Jonathan JL xr's vs. zr's

 

New member
Username: Doc_obrien

Millersville, PA USA

Post Number: 1
Registered: Oct-05
Jonathan, I saw in another thread that you heard the zr's and liked the sound. I was wondering what you thought of the difference between the zr's and xr's. No one in my area has the zr's so I haven't had the chance to listen to them. Anyone else that has heard both, all input is welcomed.
 

Gold Member
Username: Jonathan_f

GA USA

Post Number: 4925
Registered: May-04
ZRs are a pretty big improvement. Much nicer crossover (higher grade components, more tuning ability), more attention to linearity of the drivers through FEA analysis and using differing motor designs, stiffer basket, and the drivers are matched to closer tolerances.

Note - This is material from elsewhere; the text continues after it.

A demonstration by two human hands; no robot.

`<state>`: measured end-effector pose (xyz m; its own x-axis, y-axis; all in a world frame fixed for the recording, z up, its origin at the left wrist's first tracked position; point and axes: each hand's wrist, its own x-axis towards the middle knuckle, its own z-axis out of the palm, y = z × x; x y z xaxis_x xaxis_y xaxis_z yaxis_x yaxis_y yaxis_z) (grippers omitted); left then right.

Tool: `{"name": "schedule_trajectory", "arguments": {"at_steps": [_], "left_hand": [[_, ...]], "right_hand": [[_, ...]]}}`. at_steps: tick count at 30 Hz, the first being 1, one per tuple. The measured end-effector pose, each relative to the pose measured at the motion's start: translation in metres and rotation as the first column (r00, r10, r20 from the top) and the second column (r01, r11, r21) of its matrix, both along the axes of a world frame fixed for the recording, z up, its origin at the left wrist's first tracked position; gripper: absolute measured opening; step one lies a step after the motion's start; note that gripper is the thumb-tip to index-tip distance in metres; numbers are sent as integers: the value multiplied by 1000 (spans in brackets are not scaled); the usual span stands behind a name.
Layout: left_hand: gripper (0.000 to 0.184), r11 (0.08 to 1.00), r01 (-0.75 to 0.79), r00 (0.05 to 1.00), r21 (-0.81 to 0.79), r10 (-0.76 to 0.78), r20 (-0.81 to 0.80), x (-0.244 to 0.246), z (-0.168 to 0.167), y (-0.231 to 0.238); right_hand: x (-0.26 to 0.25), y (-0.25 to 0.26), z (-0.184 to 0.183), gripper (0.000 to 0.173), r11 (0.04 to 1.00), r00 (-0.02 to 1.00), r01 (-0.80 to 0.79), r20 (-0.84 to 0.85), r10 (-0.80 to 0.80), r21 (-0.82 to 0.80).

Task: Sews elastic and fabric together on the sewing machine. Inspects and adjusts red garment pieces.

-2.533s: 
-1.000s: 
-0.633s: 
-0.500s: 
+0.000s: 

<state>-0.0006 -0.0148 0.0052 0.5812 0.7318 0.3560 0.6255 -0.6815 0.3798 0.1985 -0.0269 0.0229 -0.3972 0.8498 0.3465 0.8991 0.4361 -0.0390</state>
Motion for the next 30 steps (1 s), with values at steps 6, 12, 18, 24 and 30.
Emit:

As far as actual sound, the tonality is similar to the XRs, but the ZRs overall are smoother sounding and more dynamic. Midrange is clearer, bass output is more powerful, tweeter is a bit cleaner and smoother due to the linearity. Very nice set.
 

Gold Member
Username: Carguy

Post Number: 4730
Registered: Nov-04
Jnoathan, you need to open up a speaker shop.
 

Gold Member
Username: Mikechec9

Http://www.cardomain.c...

Post Number: 1239
Registered: May-05
..or a speaker company.
 

New member
Username: Doc_obrien

Millersville, PA USA

Post Number: 2
Registered: Oct-05
Thanks alot. Appreciate the input.
 

Silver Member
Username: Thigpen

RVA, Va Usa

Post Number: 150
Registered: Sep-05
how much do the Zrs usually run? how much for the Xrs?
 

Gold Member
Username: Jonathan_f

GA USA

Post Number: 4926
Registered: May-04
Zrs are right at $800 (6.5"). XRs are just under $400. While the differences in tonality are more subtle, the main benefit of the ZRs over the XRs is their ability to stay linear and perform cleanly at higher volumes, probably so that they can keep up with JLs W6v2 and W7 subs. The linearity and the crossover quality does pay off at any levels, but you'll notice the difference most at higher output.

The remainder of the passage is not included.